I too am parentless, my mom died almost 6 years ago....so many things to go thru without a mom, even when you are a grown up yourself.... I do talk to her alot and I often wonder what she would have thought of some of the changes in my life and my kids as teenagers. It is odd though as I am getting older, I hear her in my head more and can see more of her influience in my thinking...maybe we do turn into our mothers....not necessarilly a bad thing (try telling that to my 17 yo daughter!!!)
  #13  
Unread 03-16-2008, 06:49 PM
Angry beast trying to get out and wreak havoc on my DH

Thank goodness I came across this thread. Today is the worst day I have had since surgery....17 days ago. Like a lot of us.....I have insomnia so bad...I usually do not fall asleep before 4am. Well, last night, I dozed off around 3:30 am, only to be awakened by my 18 yr old step son coming home from his gf's house. His bedroom is right above mine and he is a big boy, so when he walks around it is LOUD! I dont know what the heck he was doing but it was a good 20 minutes before he finally went to bed. Needless to say I was not happy and did not get back to sleep until 5am.
So... mentioned it to DH (and the D is not standing for dear right now), and he didn't seem to have an issue with it. His response was....Do you expect him to not walk around??

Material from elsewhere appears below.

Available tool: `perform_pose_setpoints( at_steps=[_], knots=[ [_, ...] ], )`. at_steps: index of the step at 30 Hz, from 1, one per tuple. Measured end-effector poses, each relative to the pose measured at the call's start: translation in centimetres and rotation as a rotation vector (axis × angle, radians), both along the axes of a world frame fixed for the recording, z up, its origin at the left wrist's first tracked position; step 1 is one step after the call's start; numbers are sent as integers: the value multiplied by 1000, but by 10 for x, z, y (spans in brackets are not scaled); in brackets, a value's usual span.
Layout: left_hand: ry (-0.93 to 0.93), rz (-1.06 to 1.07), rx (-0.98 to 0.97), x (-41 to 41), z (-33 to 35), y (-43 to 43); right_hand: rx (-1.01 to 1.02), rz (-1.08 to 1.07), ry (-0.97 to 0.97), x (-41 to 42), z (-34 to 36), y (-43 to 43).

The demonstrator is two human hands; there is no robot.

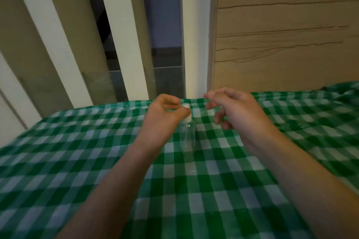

ok...so that upset me a bit.....I think coming home at 4am is a bit ridiculus....but he's not my kid and my DH doesnt have a problem with it. There are basically no rules for this kid because he is 18. Let me say one thing....this kid is not in trouble or on drugs or anything...he is a good kid. But C'mon.....4am????? He is still living under our roof, does not contribute a thing, he JUST got a job flipping burgers last week.
DH said to me....we've all been working around your schedule and tip toe around so we dont wake you. NEWSFLASH!!!! I don't sleep during the day....so at night when I am trying to get some much needed sleep.....I would like it to be quiet. ESPECIALLY AT 4 AM!!!!!!!! Am I wrong here? Am I asking for too much????
So after a few choice words from me to him...he told me to get off my lazy butt and do everything for myself because he is done helping me out. Now this is coming from the man that just yesterday....wouldnt let me get my own drink if he was around. As a punishment...he wouldnt go to the store and get groceries today....so now I am going to have to go and get all the groceries tomorrow, so we can eat this week. Just what I feel like doing.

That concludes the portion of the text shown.